TASK DIRECTIONS » Tell how many lines of the material below hold "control". The reply is that number alone.

RECORD SET »
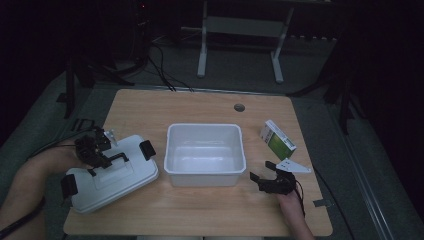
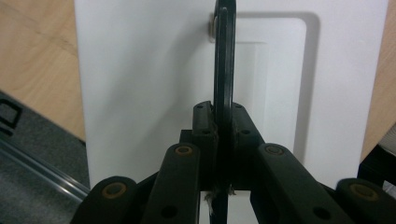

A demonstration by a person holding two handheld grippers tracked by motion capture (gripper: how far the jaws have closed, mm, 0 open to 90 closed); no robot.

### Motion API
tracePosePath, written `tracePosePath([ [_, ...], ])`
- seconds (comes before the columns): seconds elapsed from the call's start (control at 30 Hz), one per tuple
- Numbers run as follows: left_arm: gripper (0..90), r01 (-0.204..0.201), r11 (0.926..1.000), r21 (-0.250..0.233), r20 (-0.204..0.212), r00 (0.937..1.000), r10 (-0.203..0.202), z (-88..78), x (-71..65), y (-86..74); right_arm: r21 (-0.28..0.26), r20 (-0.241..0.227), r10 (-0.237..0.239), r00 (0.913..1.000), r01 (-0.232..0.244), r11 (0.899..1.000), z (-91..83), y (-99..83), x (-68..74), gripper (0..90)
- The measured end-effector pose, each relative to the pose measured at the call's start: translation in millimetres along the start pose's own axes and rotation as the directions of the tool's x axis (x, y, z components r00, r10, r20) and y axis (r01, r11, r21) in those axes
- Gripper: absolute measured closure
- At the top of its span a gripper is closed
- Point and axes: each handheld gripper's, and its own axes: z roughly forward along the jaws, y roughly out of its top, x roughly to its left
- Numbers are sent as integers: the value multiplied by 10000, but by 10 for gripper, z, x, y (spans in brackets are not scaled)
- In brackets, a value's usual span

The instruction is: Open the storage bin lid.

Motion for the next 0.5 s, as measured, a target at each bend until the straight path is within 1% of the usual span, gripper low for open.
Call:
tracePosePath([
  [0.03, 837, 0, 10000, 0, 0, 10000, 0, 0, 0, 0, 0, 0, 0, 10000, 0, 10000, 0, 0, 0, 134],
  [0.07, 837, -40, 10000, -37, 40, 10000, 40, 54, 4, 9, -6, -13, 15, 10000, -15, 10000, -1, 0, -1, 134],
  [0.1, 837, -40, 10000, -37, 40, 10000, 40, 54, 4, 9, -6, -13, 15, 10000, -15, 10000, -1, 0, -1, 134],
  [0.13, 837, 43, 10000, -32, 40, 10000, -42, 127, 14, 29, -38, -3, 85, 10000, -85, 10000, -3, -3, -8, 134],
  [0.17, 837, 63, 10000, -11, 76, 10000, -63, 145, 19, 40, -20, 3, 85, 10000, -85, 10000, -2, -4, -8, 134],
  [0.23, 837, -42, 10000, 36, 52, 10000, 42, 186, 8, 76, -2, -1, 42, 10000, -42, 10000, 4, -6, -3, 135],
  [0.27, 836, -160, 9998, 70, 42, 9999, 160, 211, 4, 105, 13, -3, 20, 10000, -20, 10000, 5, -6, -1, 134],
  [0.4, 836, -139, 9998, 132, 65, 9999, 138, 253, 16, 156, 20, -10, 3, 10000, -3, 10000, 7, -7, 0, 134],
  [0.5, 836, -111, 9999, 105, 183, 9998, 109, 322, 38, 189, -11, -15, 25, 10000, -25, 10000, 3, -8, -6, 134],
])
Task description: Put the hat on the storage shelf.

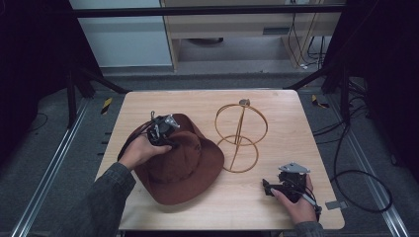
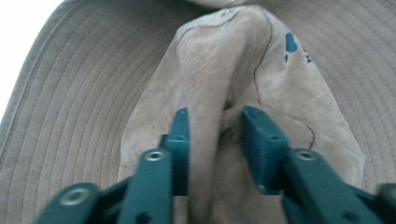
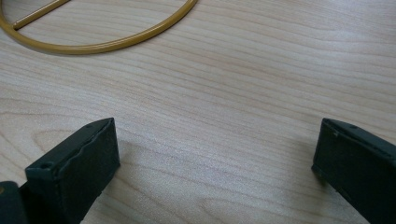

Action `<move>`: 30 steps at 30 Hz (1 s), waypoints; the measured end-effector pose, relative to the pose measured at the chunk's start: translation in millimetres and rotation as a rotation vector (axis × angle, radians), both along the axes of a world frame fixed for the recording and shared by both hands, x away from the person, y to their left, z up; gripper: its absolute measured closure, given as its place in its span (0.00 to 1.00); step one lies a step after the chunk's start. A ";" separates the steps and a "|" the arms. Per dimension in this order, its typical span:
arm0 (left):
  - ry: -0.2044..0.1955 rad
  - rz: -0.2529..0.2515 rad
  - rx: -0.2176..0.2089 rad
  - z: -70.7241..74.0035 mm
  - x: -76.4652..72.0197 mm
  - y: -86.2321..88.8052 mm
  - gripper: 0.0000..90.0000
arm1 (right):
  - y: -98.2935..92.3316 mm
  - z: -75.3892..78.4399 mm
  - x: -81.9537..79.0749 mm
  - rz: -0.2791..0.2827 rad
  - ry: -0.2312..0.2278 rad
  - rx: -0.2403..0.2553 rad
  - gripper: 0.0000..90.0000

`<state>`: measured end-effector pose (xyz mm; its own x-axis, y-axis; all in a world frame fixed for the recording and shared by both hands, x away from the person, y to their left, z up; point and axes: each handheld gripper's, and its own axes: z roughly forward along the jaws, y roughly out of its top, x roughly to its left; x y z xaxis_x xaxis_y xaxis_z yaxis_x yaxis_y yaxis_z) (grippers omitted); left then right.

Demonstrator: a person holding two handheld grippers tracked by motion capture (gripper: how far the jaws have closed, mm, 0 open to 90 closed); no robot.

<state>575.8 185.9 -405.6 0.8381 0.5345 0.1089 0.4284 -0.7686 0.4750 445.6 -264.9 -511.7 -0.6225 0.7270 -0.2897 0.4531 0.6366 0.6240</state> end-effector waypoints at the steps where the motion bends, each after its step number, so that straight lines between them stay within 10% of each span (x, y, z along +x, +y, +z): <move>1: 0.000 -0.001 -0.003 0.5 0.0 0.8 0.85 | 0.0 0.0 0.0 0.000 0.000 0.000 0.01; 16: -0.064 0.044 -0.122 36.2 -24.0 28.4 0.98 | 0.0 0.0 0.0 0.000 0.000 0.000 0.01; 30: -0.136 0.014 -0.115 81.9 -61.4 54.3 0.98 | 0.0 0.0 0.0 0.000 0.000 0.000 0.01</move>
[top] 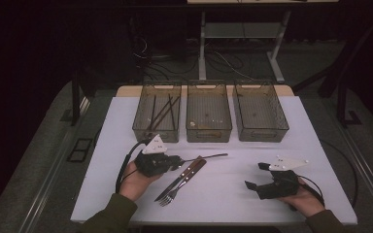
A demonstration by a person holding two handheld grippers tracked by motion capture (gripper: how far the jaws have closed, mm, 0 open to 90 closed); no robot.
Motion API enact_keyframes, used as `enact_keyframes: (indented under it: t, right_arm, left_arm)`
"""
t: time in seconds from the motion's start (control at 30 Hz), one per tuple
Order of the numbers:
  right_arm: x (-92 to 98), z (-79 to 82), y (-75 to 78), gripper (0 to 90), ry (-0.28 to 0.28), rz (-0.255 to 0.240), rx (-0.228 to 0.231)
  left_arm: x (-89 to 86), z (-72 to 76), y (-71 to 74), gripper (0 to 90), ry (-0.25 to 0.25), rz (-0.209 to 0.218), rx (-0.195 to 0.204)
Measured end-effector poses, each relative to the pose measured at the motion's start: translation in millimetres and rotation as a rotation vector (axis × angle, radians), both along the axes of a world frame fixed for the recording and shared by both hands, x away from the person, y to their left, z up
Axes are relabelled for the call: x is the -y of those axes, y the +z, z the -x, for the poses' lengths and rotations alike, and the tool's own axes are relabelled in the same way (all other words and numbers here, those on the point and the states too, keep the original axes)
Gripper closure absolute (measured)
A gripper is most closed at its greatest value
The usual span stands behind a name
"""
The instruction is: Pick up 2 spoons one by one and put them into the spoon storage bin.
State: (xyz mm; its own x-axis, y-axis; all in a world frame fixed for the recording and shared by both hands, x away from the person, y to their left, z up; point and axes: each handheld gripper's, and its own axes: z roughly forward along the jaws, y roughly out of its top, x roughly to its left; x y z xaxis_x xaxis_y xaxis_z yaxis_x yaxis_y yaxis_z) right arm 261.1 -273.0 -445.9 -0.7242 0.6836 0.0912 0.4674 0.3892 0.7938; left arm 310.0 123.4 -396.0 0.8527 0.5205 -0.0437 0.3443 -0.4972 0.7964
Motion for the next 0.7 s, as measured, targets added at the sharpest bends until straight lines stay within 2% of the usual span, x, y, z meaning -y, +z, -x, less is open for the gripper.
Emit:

SOLUTION BELOW » 2